Na série, a utilização de velas solares não é apenas uma solução tecnológica, mas também um símbolo da engenhosidade humana diante dos desafios do cosmos. Elas representam uma forma elegante e eficiente de viajar pelo espaço sem a necessidade de combustíveis químicos, reduzindo significativamente os custos e os riscos associados às missões interplanetárias. A narrativa usa essas velas como um ponto crucial para ilustrar como a humanidade pode aproveitar os princípios científicos para expandir sua presença no universo, tornando a exploração espacial mais acessível e sustentável.
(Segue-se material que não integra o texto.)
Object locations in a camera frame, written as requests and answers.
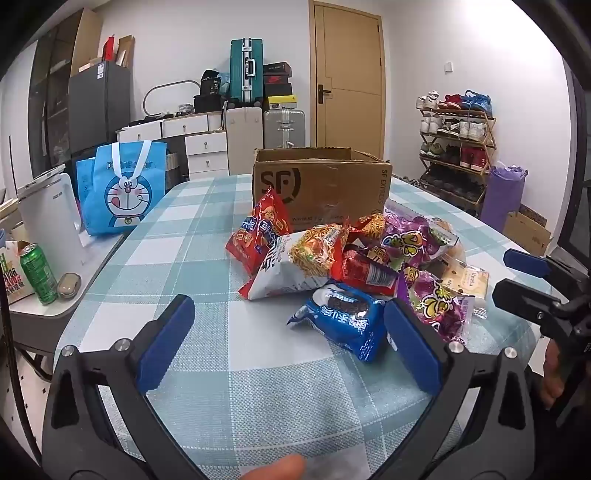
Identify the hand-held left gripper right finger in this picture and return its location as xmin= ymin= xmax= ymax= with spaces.
xmin=385 ymin=298 xmax=536 ymax=416

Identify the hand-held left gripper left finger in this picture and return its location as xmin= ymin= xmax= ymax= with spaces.
xmin=46 ymin=294 xmax=196 ymax=416

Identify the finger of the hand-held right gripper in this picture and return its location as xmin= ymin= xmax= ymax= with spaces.
xmin=503 ymin=248 xmax=591 ymax=280
xmin=491 ymin=279 xmax=575 ymax=339

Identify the purple candy bag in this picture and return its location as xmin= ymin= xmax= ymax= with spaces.
xmin=396 ymin=267 xmax=476 ymax=345
xmin=381 ymin=199 xmax=461 ymax=269

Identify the beige snack packet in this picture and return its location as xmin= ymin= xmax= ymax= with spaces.
xmin=441 ymin=256 xmax=490 ymax=311

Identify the blue cookie packet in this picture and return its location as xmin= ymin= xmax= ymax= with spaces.
xmin=286 ymin=283 xmax=387 ymax=363

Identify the small red snack packet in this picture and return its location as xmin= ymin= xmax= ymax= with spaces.
xmin=330 ymin=242 xmax=400 ymax=296

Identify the red biscuit snack bag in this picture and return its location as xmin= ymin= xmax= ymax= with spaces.
xmin=225 ymin=188 xmax=293 ymax=277

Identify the person's right hand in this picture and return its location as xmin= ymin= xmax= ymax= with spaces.
xmin=539 ymin=342 xmax=568 ymax=411

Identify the person's left hand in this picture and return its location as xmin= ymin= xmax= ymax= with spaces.
xmin=239 ymin=454 xmax=306 ymax=480

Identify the small brown cardboard box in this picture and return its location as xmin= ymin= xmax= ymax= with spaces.
xmin=502 ymin=205 xmax=553 ymax=257

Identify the grey side table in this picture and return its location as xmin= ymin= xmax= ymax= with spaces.
xmin=7 ymin=228 xmax=134 ymax=365

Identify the small beige case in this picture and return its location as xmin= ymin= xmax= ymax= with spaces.
xmin=56 ymin=272 xmax=83 ymax=300

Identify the shoe rack with shoes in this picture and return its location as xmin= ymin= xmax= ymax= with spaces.
xmin=416 ymin=90 xmax=494 ymax=204

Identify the green drink can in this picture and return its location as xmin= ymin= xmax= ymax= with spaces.
xmin=18 ymin=244 xmax=59 ymax=305

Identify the blue cartoon tote bag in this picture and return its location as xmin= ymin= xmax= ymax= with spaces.
xmin=90 ymin=141 xmax=168 ymax=237

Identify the colourful lettered paper box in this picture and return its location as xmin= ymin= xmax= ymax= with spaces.
xmin=0 ymin=239 xmax=36 ymax=305

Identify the white appliance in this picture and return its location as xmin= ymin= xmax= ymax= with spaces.
xmin=16 ymin=164 xmax=86 ymax=274

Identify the white chest of drawers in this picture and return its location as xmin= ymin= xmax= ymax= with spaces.
xmin=185 ymin=132 xmax=229 ymax=181

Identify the white low drawer cabinet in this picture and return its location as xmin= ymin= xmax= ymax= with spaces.
xmin=115 ymin=113 xmax=223 ymax=145

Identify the beige suitcase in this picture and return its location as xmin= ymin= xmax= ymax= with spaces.
xmin=225 ymin=107 xmax=264 ymax=175

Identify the grey refrigerator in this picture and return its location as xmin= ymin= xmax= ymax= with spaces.
xmin=68 ymin=62 xmax=131 ymax=158

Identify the black storage box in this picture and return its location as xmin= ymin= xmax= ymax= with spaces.
xmin=193 ymin=94 xmax=227 ymax=114

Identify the silver suitcase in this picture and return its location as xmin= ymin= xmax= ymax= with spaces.
xmin=263 ymin=109 xmax=307 ymax=149

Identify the wooden door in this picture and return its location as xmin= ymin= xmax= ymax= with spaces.
xmin=309 ymin=0 xmax=386 ymax=160

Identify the grey arched tube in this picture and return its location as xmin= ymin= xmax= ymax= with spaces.
xmin=143 ymin=79 xmax=200 ymax=117

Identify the black bag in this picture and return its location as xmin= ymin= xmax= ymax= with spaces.
xmin=200 ymin=69 xmax=223 ymax=96

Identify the dark tall cabinet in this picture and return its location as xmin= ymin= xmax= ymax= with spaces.
xmin=28 ymin=9 xmax=100 ymax=163

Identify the teal suitcase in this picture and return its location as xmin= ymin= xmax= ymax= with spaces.
xmin=229 ymin=38 xmax=265 ymax=106

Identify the black cable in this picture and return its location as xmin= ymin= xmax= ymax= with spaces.
xmin=0 ymin=277 xmax=43 ymax=467
Além de sua aplicabilidade prática, as velas solares na série servem como um lembrete do potencial ilimitado da inovação científica. Elas incitam os espectadores a imaginar um futuro onde a luz do Sol não é apenas uma fonte de energia para a vida na Terra, mas também a chave para desvendar os segredos do universo. Esse conceito, ao ser entrelaçado com a trama, reforça a importância da pesquisa científica e da exploração contínua para o progresso da humanidade.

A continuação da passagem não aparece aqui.